We are given a source that is producing 15 waves every 3 seconds. We are also given the distance between the adjacent crest and trough as 10cm and then we are asked to find the velocity of the wave.
We know that the frequency of a wave is defined as the number of waves produced per unit second. It is also given by the reciprocal of the time period. The SI unit of frequency is Hertz (Hz) or $\left( {{s}^{-1}} \right)$ .
In the question, the source is producing 15 waves every 3 seconds, that is,
$\Rightarrow 3$ -seconds $\to 15$ waves
$\Rightarrow 1s\to \dfrac{15}{3}$ -waves
$\Rightarrow 1s\to$ 5 waves
That is every unit second the source is producing 5 waves, that is, the frequency of the wave is, 5Hz.
$\Rightarrow f=5Hz$ …………………………… (1)

We are given the distance between adjacent crests and trough as 10cm. From the above figure it is quite clear that the distance between adjacent crests and trough is half the wavelength of the wave. Therefore,
$\dfrac{\lambda }{2}=10cm$
$\Rightarrow \lambda =20cm$ …………………………. (2)
So we get the wavelength of the given wave as 20 cm.
Now that we got the required quantities to solve the problem, let us find the velocity of the given wave. For that, let us recall the relation connecting the frequency, wavelength and velocity which is given by,
$f=\dfrac{v}{\lambda }$
Where, f is the frequency, v is the velocity and λ is the wavelength of the wave. Substituting (1) and (2), we get,
$\Rightarrow v=f\lambda =5\times 20=100cm{{s}^{-1}}$
$\Rightarrow v=1m{{s}^{-1}}$
Therefore, we get the velocity of the given wave as $1m{{s}^{-1}}$ .
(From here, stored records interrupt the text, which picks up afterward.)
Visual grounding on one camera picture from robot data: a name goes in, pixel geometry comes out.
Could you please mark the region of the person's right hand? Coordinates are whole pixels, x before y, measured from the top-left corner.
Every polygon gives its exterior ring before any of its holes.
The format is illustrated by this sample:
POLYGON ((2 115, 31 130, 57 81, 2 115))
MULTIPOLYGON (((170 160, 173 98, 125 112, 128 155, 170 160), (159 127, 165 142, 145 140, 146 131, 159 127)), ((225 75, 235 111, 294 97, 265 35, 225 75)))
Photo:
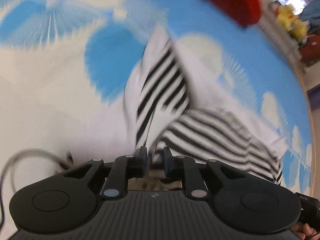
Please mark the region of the person's right hand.
POLYGON ((302 224, 298 222, 293 228, 292 232, 301 240, 319 240, 319 232, 311 228, 308 223, 302 224))

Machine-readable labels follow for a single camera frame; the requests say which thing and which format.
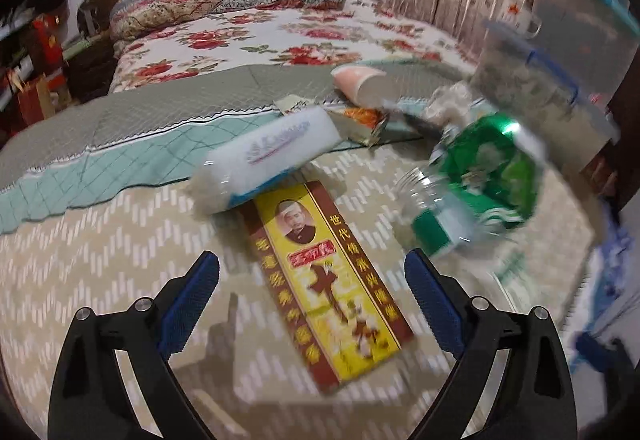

So, the correct answer is “Option C”.

Note: All the required quantities are actually indirectly given in the question itself. By definition of the wavelength it is the distance between adjacent crests or adjacent troughs then obviously the distance between the adjacent crest and trough should be the value of half wavelength. Also, convert the final answer according to that given in the options.